Target species
Horses, sheep and dogs.
Indications for use
This veterinary medicinal product is intended for prophylactic use in horses, sheep and dogs to reduce the risk of tetanus infection, as a result of accidental injury or as a preoperative precaution.
This veterinary medicinal product is intended for therapeutic use in horses and dogs to enhance recovery rates in animals showing clinical signs of tetanus, when combined with other treatments.
Onset of immunity: After subcutaneous and intramuscular injection: 2 days after administration.
After intravenous or intramuscular injection to horses: 1 – 4 hours.
After subarachnoidal injection: straight after application.

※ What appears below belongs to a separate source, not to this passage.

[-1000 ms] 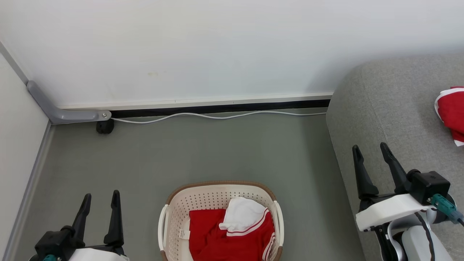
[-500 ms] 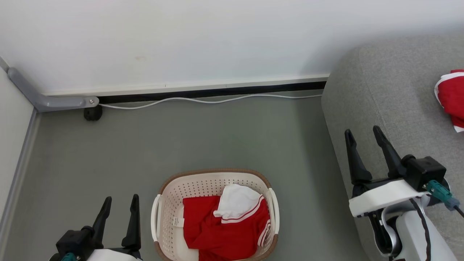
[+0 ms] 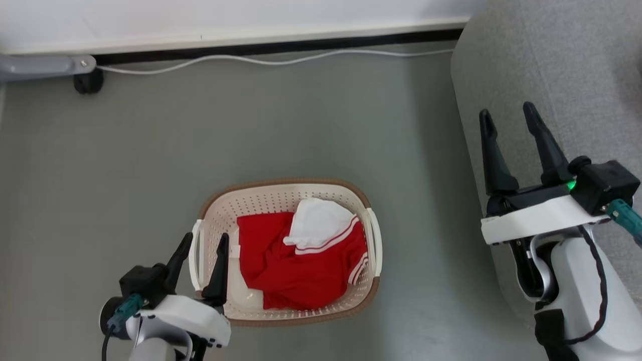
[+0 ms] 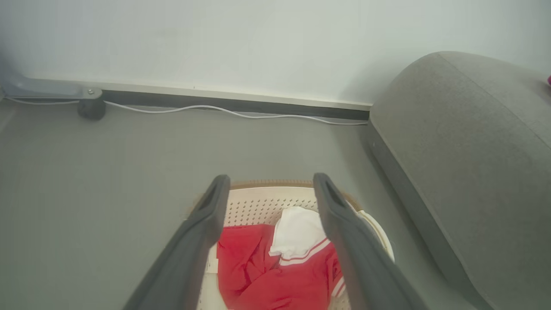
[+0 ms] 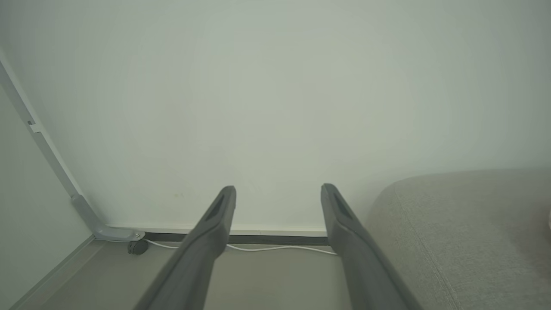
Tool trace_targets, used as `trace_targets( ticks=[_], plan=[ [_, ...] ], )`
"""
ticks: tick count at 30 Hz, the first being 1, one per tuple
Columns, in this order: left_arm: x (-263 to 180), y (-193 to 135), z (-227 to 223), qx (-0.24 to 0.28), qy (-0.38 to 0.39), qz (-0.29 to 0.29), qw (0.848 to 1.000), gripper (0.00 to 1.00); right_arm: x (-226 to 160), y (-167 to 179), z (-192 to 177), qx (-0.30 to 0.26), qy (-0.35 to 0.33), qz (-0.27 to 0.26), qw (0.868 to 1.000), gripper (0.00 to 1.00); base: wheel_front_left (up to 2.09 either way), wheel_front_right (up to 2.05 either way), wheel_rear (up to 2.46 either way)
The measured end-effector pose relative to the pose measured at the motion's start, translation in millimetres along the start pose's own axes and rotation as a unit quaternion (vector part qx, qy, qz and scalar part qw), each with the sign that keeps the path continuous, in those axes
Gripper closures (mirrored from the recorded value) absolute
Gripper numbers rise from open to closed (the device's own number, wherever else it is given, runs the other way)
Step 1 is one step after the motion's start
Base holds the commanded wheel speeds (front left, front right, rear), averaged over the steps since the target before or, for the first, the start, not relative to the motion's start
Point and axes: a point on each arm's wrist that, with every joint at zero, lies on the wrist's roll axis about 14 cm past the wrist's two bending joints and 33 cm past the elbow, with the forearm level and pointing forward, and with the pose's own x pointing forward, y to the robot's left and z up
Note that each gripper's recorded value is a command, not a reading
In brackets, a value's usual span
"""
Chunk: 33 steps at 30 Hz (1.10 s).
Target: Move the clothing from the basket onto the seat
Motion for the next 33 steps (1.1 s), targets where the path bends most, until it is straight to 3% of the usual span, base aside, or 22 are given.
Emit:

Duration of immunity: 2 – 3 weeks.
The duration of effective antibody titres has not been investigated in the central nervous system. The intravenous and subarachnoidal application routes are recommended for therapeutic use of this veterinary medicinal product in horses only.
Contraindications
Administration to cats is contraindicated. Cats are unable to metabolise the preservative phenol as rapidly as other species due to the absence of a specific enzyme.
Special warnings for each target species
After repeated administration at longer intervals sensitisation may occur, leading to hypersensitivity reactions/anaphylactic shock.
Administering repeat doses at longer intervals is therefore not recommended.
Especially if a (repeated) intravenous application is intended in heterologous animals a biological pre-testing (1 ml, subcutaneous, 30 - 40 minutes observation) should be performed.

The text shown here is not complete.